Figure 2: MCMC simulation for a single galaxy, pictured in the top right corner. Main plot shows density of walkers. Marginal histograms show 1D projections of walker densities. Blue crosshair shows best fit values of tq and tau at each step.
The maths that underpins this simulation is called Bayesian Statistics, and it’s quite a novel way of thinking about parameters and data. The main difference is that instead of treating unknown parameters as fixed quantities with associated error, they are treated as random variables described by probability distributions. It’s quite a powerful way of looking at the Universe! I’ve left all of the gory maths detail about MCMC out but if you’re interested an article by a DPhil student here at Oxford does are really good job of explaining it here.

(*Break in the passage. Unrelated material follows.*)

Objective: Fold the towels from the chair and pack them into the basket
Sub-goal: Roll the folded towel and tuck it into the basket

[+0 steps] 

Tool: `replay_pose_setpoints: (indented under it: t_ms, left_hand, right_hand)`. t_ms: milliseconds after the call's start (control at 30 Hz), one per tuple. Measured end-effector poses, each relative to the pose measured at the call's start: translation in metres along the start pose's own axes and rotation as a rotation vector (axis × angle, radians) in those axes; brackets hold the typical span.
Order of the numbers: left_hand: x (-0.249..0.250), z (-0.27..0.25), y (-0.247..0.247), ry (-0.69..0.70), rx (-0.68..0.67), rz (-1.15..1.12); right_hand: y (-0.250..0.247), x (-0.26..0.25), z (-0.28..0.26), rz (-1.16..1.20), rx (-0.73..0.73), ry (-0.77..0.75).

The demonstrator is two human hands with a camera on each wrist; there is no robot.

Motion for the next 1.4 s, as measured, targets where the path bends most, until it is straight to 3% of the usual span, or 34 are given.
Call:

So how does this all relate to galaxy morphology, and Galaxy Zoo classifications? I’m currently running the MCMC simulation showing in Figure 2 over the all the galaxies in the COSMOS survey. This is really cool because apart from getting to play with the University of Oxford’s super computer (544 cores!), I can use galaxy zoo morphology to see if the SFR of a galaxy over time is dependent on the galaxy’s shape, and overall learn what the vast amount of data I have says about galaxy evolution.